Alongside my program team colleagues, I work every day to support of teachers. This often includes designing professional development experiences, creating curriculum, and curating resources that advance global learning in schools. The work I do is collaborative, creative, and deeply rewarding.
Tell us about your background and what brought you to Primary Source.
My background is in history and the humanities. Before joining Primary Source, I was a professor at Regis College for almost two decades, where I taught courses in women’s history, immigration history, peace and justice studies, global issues, and all aspects of U.S. history. I’ve published in several of those fields as well, including my book Entangling Alliances: Foreign War Brides and American Soldiers in the Twentieth Century (New York University Press, 2010). Regis gave me remarkable opportunities to explore interdisciplinary collaboration and to integrate social justice approaches to pedagogy and curriculum design. Teaching primarily first-generation college students solidified my conviction that education can and should be transformational. I earned an undergraduate degree from Yale University and a doctorate in history from New York University.
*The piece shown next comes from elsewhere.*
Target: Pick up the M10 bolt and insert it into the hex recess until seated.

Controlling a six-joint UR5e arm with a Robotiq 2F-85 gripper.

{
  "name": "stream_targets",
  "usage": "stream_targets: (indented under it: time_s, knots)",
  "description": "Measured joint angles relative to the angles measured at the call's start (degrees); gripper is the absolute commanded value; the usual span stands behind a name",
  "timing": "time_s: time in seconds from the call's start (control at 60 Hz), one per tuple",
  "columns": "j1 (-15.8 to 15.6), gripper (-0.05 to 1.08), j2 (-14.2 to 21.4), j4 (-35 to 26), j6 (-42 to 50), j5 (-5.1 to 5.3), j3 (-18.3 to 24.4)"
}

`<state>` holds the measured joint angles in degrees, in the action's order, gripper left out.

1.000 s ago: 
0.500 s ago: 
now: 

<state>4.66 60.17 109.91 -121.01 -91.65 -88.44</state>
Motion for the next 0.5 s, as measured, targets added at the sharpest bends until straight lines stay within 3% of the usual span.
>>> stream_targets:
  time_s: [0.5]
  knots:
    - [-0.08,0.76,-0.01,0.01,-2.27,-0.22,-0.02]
What inspires you to do this work?
Young people are my inspiration—those in my own life and those I have worked with in schools. I worry a great deal about the fragile world we are leaving them. I strongly believe the knowledge, skills and mindset of a global education will help the next generation find a way forward.
Where in the world would you most like to visit?
I’d love to visit some of the places I’ve spent years learning about including Vietnam and the Philippines. East Africa is very high on my wish list. And in the next few years, a long-awaited trip to Japan is on the docket. But for now I’ll have to continue my vicarious global reading!